With September 11th, we all pretty much got what we thought we wanted. The Aughts was a time of a strong anti-war movement, seemingly more passionate civil-rights issues (gay-rights, immigration) and essentially the kind of political and social antagonisms that the Sixties had glorified through the music and films that remained of them. The only problem was, it all came with the actual price of itself: the death and loss of the Sixties unglorified. Perhaps one of the best symbols of this experience was the conclusion of Bertolucci's The Dreamers
, where the sexually decadent upper-middle-class students have their suicide attempt disrupted by a brick smashing through the window as the Sixty-eight French riots reach their street and crash into their world. Like Neo, having taken the red pill and awakened from the matrix, staring at the destroyed cityscape, we were welcomed “to the desert of the Real.” And as Zizek and many others pointed out, the millions of us not running in the streets of New York reacted very much in the same way as we did to the images of the Gulf War, comparing it a video game, to narrative media. We assimilated back into a familiar text the intrinsic event that ruptured our insular realities, referring to the experience again and again as ‘cinematic.’

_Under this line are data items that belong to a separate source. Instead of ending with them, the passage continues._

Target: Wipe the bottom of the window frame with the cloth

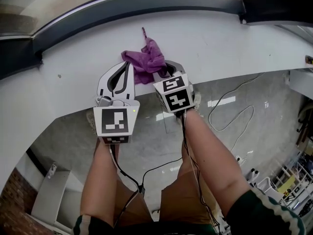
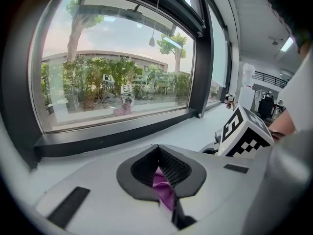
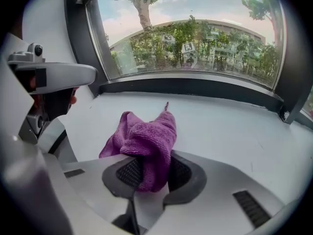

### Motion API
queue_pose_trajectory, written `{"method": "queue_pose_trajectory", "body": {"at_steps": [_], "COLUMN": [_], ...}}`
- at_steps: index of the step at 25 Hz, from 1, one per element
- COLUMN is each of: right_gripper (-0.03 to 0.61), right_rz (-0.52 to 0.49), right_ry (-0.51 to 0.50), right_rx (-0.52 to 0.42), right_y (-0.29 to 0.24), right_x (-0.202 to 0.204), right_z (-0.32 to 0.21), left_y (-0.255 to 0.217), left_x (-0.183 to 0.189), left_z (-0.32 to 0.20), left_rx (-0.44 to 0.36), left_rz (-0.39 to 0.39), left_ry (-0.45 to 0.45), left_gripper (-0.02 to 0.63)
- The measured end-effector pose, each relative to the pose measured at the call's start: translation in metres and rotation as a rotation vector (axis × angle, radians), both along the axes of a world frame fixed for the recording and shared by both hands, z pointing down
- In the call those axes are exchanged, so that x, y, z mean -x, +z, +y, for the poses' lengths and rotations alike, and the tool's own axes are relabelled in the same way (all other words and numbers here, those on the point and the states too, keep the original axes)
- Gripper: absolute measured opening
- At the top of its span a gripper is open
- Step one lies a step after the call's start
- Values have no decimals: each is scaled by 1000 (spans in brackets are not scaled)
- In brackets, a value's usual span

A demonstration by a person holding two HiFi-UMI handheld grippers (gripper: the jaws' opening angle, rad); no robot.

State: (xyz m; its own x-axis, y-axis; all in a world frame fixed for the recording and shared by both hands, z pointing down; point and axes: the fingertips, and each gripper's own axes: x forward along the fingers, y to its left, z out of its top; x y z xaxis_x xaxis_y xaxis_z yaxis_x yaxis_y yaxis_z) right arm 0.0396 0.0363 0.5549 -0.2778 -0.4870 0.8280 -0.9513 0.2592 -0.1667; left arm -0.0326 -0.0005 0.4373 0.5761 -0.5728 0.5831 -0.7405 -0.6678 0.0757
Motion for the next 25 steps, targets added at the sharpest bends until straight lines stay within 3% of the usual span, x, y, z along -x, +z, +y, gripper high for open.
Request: {"method": "queue_pose_trajectory", "body": {"at_steps": [11, 25], "right_gripper": [110, 110], "right_rz": [-3, -9], "right_ry": [-73, -162], "right_rx": [29, 14], "right_y": [5, 0], "right_x": [49, 130], "right_z": [-7, -25], "left_y": [-1, 9], "left_x": [41, 127], "left_z": [-9, -18], "left_rx": [32, 18], "left_rz": [6, -17], "left_ry": [-75, -172], "left_gripper": [9, 9]}}
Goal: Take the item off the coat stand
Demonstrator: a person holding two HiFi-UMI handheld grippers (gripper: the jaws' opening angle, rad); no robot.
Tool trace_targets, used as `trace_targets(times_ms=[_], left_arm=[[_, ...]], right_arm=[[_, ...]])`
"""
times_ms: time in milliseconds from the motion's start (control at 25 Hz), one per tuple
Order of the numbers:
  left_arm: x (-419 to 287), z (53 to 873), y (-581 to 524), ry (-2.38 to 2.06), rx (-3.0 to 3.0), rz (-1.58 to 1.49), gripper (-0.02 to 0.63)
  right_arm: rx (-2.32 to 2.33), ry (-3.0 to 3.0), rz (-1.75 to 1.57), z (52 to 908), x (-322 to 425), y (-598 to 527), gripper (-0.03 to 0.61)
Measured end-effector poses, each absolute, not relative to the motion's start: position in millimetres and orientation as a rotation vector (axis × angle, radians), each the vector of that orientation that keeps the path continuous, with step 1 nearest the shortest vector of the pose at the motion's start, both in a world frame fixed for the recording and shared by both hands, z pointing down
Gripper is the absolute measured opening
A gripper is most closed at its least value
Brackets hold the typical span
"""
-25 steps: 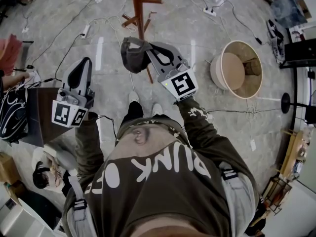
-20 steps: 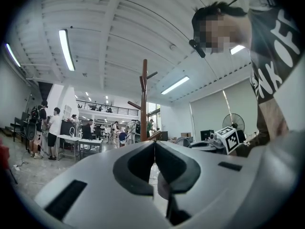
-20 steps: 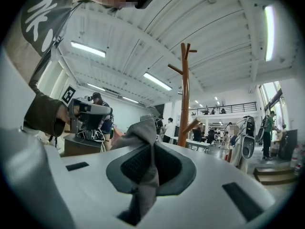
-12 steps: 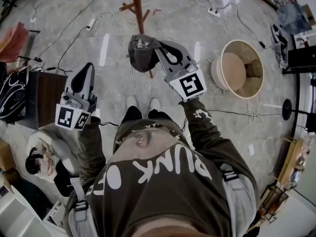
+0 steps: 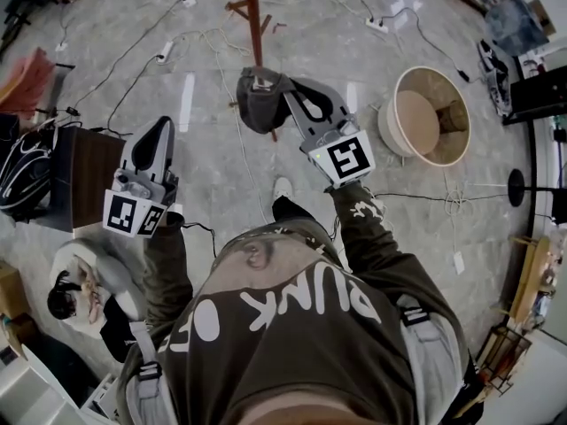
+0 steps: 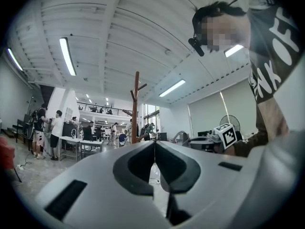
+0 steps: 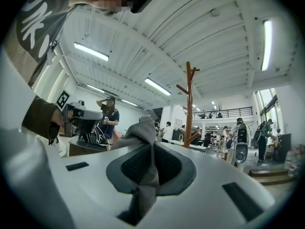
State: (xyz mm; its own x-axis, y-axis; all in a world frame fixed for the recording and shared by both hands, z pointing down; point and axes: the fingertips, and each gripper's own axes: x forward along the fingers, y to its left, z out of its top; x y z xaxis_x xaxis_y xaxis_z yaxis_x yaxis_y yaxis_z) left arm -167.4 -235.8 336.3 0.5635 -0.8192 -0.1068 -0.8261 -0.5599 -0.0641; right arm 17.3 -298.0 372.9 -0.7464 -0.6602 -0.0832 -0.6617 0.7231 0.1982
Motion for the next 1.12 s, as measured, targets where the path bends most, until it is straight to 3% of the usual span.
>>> trace_targets(times_ms=[600, 1120], left_arm=[[-242.5, 336.7, -73.3, 1.265, -2.767, 0.181, 0.006], [-256.3, 330.6, -27.4, 1.218, -2.791, 0.257, 0.006]], right_arm=[[-1.317, 2.902, 0.334, 375.3, -40.8, -116.7, 0.027], [-1.400, 2.913, 0.354, 368.2, -45.9, -55.9, 0.026]])
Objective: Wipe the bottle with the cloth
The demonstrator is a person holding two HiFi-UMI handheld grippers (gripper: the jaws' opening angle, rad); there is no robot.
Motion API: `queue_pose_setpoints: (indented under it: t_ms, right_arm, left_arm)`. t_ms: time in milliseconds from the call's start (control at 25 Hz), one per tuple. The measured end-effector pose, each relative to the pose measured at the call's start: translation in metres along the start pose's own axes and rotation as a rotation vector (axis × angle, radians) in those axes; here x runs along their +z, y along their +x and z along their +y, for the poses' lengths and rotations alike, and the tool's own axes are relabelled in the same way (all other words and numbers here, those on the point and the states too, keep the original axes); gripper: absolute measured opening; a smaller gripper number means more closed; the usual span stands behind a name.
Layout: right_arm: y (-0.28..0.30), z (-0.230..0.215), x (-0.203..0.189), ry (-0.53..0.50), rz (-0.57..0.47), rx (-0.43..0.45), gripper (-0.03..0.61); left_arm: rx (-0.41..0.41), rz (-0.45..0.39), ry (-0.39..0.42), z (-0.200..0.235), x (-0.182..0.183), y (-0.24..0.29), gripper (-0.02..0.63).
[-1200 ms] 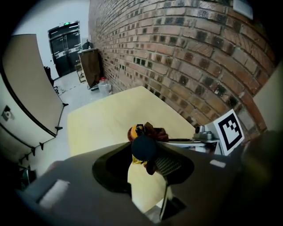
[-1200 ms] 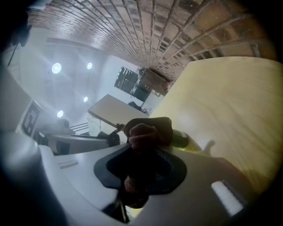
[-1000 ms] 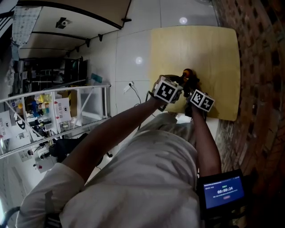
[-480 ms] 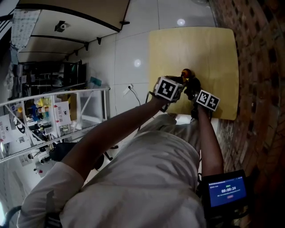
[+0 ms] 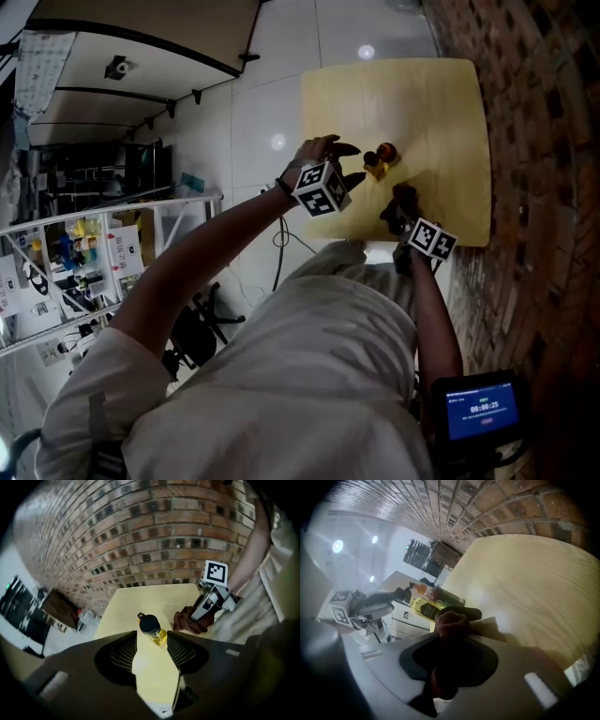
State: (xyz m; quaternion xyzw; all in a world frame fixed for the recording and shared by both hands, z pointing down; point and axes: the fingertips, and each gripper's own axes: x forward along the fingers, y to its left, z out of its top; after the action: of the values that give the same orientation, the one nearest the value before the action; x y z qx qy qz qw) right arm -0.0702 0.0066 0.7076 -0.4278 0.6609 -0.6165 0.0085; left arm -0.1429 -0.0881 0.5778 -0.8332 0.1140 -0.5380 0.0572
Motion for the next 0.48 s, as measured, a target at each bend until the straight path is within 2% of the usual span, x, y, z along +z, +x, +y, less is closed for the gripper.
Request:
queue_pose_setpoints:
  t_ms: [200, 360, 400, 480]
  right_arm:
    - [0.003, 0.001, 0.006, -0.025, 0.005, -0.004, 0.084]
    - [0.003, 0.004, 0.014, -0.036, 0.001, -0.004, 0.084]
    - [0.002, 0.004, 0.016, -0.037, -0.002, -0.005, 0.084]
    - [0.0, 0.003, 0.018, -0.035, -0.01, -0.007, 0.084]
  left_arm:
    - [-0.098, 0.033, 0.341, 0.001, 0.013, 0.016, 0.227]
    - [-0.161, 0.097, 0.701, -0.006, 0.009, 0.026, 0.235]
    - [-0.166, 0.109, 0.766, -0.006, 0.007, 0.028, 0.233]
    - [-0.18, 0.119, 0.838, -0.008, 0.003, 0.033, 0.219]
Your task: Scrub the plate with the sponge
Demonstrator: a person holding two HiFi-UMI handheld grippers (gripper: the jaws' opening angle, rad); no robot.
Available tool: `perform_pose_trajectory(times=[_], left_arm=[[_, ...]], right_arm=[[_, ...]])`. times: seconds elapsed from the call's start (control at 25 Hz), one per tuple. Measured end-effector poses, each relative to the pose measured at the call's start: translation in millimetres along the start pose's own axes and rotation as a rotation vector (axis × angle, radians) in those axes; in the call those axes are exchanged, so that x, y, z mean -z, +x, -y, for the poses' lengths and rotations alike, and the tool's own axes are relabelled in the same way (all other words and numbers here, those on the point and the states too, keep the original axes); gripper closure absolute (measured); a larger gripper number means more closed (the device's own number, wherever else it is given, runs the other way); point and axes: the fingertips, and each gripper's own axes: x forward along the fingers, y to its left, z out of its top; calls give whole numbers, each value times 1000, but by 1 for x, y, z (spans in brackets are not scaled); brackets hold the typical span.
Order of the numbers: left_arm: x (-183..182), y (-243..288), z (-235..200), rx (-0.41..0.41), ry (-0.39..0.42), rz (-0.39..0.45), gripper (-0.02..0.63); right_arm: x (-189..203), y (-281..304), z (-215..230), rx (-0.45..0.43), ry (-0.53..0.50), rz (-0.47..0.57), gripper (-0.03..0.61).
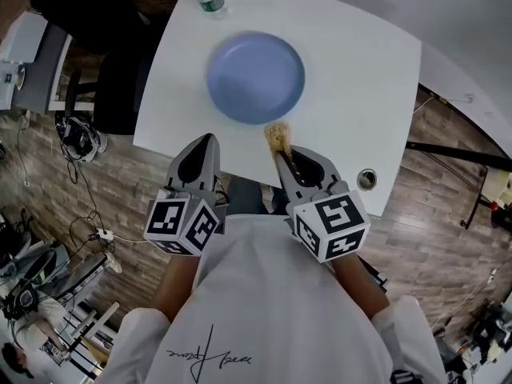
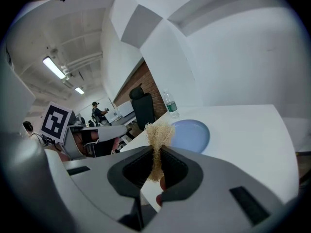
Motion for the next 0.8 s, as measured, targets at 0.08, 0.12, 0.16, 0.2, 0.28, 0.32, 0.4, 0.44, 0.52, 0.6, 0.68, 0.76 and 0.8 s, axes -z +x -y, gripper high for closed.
perform_pose_trajectory(times=[0.08,0.12,0.16,0.2,0.28,0.32,0.4,0.44,0.52,0.6,0.68,0.76,0.8], left_arm=[[-6,5,-8,3,10,3,624],[-8,7,-12,7,12,1,624],[-10,10,-17,11,12,-3,624],[-12,14,-22,17,13,-8,624],[-16,24,-33,38,28,-24,623],[-19,29,-38,52,43,-34,623],[-26,40,-46,85,76,-50,600],[-29,46,-49,104,90,-57,600],[-35,56,-56,138,111,-72,598],[-40,65,-63,167,128,-84,597],[-42,75,-71,185,151,-96,597],[-40,86,-80,203,178,-117,596],[-38,92,-85,215,187,-130,596]], right_arm=[[-1,4,4,21,13,-1,540],[-1,6,5,32,17,-2,540],[-1,9,6,39,17,-6,540],[0,13,6,42,11,-13,540],[-1,23,4,45,-1,-31,540],[-1,29,4,54,-1,-37,540],[-5,38,4,86,3,-43,540],[-7,41,5,107,6,-44,540],[-11,47,6,147,13,-44,540],[-15,53,8,180,23,-42,540],[-18,59,9,201,45,-41,540],[-22,66,8,211,85,-34,540],[-24,70,7,220,99,-31,540]])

The ‘passion for the Real’ wasn’t completely stifled at this point – this was the actual moment when popular torture horror came to rise, when television shows got really gory – but what followed in cinema was again this fixation with assimilating the intrinsic into narrative order. We became saturated in prequels, ‘origin films.’ The great monsters from the Seventies to Nineties needed to be explained away. We needed to know Hannibal Lector’s childhood misfortunes with the Nazis and the economic conditions of Leatherface’s family that made both men into cannibals. Perhaps most significant was the Rob Zombie's Halloween
remake, which took Michael Myers, a figure whose horror was that he was a force of pure inexplicable evil (even credited as “The Shape” in the John Carpenter original) and explained away his upbringing and harsh family conditions. Monsters were no longer allowed to be monsters. Much as we had done with the red scare in the 50s, Hollywood needed to assert the kind of authoritative institution that diagnosed Norman Bates in Psycho
and Cody Jarrett in White Heat
, and even hunted down the queen ants in Them!
, only, instead of displaying a competent institution, Hollywood needed nothing but the power of narrative.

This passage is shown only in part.